Maté’s innovation in analyzing addiction is not in seeing that addiction is rooted in an effort to escape the effects of trauma or to experience connection that is lacking elsewhere in one's life. Nor is his innovation to acknowledge that, viewed in this light, addiction can apply to many activities other than taking substances. Rather, the originality of Maté’s analysis of addiction is that addiction is a behavioral and psychosocial spectrum: “[I]t is yet another myth that in our world there is a category we can label ‘addicts’ […] and then, neatly segregated from ‘those people’, there are the rest of us ‘normal’ folks’” (223). In other words, addiction, like illness, is not something one either has or does not have. Instead, in this trauma-inflected and alienated society, addictive behavior is something that affects all of us to various degrees.

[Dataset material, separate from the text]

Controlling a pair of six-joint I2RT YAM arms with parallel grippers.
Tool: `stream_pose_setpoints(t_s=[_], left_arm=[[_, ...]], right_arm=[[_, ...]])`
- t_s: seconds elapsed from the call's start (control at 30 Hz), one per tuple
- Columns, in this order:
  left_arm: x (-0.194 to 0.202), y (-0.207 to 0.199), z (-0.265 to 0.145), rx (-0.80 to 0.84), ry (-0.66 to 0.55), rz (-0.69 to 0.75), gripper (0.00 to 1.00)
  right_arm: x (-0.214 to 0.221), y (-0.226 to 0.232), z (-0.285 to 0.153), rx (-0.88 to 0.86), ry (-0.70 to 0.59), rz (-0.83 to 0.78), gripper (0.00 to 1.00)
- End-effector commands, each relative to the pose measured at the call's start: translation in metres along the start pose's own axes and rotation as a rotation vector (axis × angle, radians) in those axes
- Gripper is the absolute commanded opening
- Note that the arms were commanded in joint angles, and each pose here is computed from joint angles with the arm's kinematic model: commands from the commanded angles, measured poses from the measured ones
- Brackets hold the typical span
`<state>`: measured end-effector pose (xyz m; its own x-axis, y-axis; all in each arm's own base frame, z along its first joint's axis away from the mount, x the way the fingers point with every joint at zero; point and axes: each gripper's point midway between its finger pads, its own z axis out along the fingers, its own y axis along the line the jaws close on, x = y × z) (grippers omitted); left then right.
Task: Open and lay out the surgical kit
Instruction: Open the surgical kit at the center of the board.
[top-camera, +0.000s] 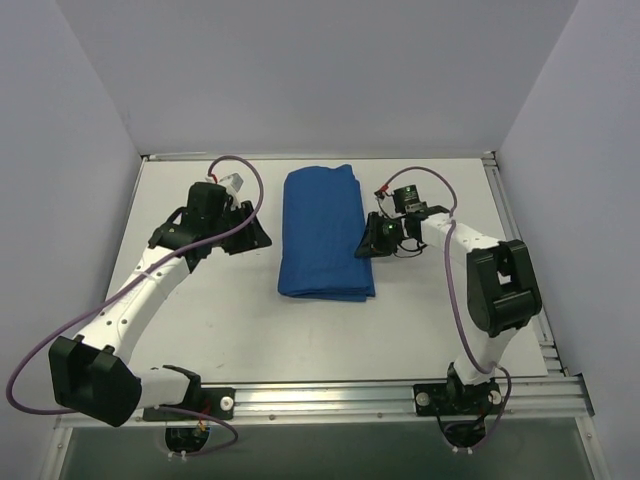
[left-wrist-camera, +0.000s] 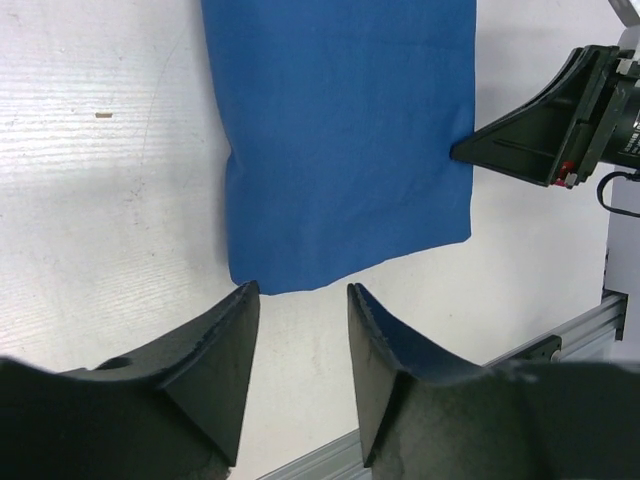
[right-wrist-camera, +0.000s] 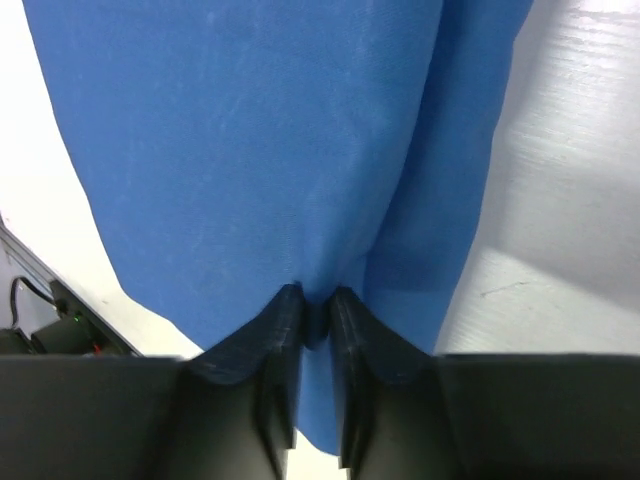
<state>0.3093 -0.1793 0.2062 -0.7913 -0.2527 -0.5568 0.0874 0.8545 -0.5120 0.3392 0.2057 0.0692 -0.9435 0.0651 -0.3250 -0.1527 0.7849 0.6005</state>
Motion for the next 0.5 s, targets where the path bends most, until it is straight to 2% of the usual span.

Contemporary Western society can be seen as powered by addiction as in capitalist consumerism, the primary relationship is between product and consumer. Driven by the profit motive, companies seek “to market happiness in a bottle” (298). They seek to create a need that did not previously exist and to sell their product to temporarily satisfy that need. For example, soda and cereal companies in the US created a need and a market for products that have little to no nutritional value and are actually harmful.
This process has become supercharged in the 21st century with companies' adoption of neuromarketing techniques, or techniques “consciously aimed at the hyperactivation and constant agitation of the dopamine/endorphin functions of the brain” (299). However, the socioeconomic mechanism of addiction goes even deeper. On a collective level, we are caught in a continual and unsustainable cycle of technological and economic expansion to feed consumerism. Like the individual addict, we are aware of the harmful effects of this process in terms of environmental destruction and social alienation, but we seemingly have no ability to stop. The logic of this expansionist consumer impulse is so rooted in Western economic and political systems that, like the addict and their drug, we cannot envisage a world without it.